* TASK DETAILS
What lines in the listing include "things"? Return a copy of each.

* DATA FOR THIS TASK
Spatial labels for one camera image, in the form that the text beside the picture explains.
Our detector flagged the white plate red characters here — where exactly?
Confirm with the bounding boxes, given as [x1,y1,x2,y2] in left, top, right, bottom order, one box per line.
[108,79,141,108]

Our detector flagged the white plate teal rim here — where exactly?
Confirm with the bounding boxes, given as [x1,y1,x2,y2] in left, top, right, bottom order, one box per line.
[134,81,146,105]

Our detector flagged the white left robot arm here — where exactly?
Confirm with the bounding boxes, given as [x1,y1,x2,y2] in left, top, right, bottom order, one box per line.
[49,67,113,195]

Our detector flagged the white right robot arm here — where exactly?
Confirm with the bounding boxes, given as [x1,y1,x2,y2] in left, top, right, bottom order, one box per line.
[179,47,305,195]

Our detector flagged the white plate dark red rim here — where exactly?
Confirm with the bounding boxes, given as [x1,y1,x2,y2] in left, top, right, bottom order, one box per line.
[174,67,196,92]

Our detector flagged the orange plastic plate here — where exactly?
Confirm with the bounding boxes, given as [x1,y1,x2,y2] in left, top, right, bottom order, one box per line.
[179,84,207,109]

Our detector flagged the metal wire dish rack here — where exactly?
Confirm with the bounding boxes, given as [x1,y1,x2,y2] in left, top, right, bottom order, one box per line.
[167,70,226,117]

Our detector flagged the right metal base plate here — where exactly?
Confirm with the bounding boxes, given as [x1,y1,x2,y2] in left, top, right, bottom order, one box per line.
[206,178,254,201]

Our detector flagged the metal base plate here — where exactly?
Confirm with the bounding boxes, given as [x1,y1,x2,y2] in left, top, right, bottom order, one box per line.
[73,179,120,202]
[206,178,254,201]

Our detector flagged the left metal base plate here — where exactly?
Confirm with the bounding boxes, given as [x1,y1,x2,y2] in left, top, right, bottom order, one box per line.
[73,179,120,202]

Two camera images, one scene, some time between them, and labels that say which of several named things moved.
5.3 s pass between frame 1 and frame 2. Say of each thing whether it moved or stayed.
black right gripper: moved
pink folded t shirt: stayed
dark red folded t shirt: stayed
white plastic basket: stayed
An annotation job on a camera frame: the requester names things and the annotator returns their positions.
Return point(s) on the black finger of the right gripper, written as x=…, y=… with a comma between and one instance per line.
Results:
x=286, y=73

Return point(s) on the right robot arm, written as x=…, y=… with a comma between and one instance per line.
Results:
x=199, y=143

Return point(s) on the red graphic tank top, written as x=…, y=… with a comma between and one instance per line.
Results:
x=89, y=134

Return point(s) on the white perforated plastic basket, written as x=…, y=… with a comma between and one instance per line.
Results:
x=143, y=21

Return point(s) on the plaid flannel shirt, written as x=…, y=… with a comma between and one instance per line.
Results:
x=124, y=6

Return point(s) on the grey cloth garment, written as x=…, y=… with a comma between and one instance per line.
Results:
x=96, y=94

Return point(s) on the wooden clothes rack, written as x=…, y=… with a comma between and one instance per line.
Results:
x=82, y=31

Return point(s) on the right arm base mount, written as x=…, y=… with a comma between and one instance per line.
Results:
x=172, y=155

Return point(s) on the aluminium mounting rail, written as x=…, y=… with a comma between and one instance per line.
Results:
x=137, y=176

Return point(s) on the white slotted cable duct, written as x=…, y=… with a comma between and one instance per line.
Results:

* TASK RESULT
Two camera images, one scene, some time between them, and labels that say which of several named things moved.
An annotation job on a camera frame: the requester names things and the annotator returns their positions.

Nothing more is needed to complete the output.